When setting up a business account with MTFX for international payroll, you will need standard compliance documentation, including your business registration certificate, proof of registered business address, and government-issued photo ID for directors and beneficial owners. For each transfer, you will need to specify the purpose of the payment, such as salary or contractor fee, which is standard practice for regulated cross-border payments under anti-money laundering requirements. MTFX handles the compliance framework on the transfer side, but businesses are separately responsible for meeting employment law, tax withholding, and payroll reporting obligations in each country where they employ staff.

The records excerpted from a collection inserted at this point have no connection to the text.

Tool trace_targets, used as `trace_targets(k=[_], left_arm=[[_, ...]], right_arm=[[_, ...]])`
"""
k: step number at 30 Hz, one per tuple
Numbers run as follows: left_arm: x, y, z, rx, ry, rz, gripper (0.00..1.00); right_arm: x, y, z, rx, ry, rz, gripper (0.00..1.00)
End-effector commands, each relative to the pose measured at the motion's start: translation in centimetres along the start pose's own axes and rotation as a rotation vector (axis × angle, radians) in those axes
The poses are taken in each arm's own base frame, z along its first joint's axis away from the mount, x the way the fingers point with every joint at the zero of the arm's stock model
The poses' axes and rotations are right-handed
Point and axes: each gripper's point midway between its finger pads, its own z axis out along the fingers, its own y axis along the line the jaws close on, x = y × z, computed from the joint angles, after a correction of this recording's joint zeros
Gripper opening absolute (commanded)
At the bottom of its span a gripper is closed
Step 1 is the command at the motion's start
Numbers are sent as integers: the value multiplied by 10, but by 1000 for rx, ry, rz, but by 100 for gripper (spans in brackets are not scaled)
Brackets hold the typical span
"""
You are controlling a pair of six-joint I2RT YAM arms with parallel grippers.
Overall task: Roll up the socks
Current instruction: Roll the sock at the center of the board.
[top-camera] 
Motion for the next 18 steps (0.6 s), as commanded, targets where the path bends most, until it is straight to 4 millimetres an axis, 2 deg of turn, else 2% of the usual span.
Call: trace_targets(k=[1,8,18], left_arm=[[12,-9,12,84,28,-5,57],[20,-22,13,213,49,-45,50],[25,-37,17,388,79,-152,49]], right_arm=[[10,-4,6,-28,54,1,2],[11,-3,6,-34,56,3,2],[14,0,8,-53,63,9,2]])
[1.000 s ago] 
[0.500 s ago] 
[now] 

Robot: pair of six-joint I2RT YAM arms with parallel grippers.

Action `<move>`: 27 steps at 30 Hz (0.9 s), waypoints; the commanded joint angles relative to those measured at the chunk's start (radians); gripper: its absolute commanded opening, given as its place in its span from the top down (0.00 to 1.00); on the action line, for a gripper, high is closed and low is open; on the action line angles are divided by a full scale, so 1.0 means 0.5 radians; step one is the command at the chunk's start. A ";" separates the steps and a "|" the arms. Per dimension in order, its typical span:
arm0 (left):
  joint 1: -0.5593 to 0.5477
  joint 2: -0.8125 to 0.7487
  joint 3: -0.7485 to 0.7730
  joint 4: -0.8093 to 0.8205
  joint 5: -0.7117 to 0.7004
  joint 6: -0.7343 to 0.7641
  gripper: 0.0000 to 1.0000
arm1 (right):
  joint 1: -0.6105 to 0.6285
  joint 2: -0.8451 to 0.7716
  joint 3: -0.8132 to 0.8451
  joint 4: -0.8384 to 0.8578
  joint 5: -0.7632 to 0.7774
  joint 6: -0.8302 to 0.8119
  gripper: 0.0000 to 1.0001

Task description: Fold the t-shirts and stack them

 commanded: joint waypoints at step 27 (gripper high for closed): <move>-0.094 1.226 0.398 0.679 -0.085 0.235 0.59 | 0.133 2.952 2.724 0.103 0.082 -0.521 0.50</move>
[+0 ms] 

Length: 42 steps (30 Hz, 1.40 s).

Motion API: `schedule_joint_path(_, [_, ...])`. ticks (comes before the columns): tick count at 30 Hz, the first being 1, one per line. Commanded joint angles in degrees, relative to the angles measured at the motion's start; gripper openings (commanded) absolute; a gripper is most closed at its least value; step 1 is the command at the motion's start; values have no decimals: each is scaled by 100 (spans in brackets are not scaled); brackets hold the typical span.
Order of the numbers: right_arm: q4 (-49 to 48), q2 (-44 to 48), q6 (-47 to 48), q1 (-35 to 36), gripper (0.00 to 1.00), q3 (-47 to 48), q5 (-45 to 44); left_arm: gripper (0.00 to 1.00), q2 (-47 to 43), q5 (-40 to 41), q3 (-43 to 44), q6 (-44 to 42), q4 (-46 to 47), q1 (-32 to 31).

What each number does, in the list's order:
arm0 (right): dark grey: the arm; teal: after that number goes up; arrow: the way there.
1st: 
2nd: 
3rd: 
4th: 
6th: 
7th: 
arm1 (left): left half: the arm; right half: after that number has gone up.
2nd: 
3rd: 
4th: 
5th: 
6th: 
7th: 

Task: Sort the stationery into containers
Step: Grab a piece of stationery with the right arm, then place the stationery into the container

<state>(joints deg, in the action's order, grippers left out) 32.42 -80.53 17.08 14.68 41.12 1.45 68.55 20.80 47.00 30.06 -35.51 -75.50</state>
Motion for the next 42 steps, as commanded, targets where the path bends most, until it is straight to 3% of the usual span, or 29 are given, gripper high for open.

Exchange rates affect how much your payroll actually costs in CAD and, if you are paying in CAD rather than local currency, how much your employees actually receive. A 2% shift in the CAD to USD or CAD to EUR rate over a quarter changes your payroll cost by 2% with no change in your team’s agreed salaries. For businesses paying in CAD and leaving conversion to the receiving bank, a rate move also affects how much the employee receives in their local currency, which can cause confusion and dissatisfaction. Using forward contracts to lock in rates for upcoming payroll cycles removes this variability from your cost planning and protects your employees from rate-driven income fluctuations.
For most businesses, an employer of record specializing as a FX provider offers a meaningful advantage over a bank for international payroll. Banks apply exchange rate markups of 2 to 4% above the mid-market rate, charge outgoing wire fees per transaction, and offer limited visibility into payment status. On a monthly payroll run across multiple overseas employees, those costs compound quickly. MTFX operates with rates that closely track the mid-market rate, transparent fees shown upfront, batch payment capability, real-time payment tracking, and a dedicated account manager who understands your specific payroll needs. The setup takes minutes, and the savings relative to bank processing show up from the first payroll run.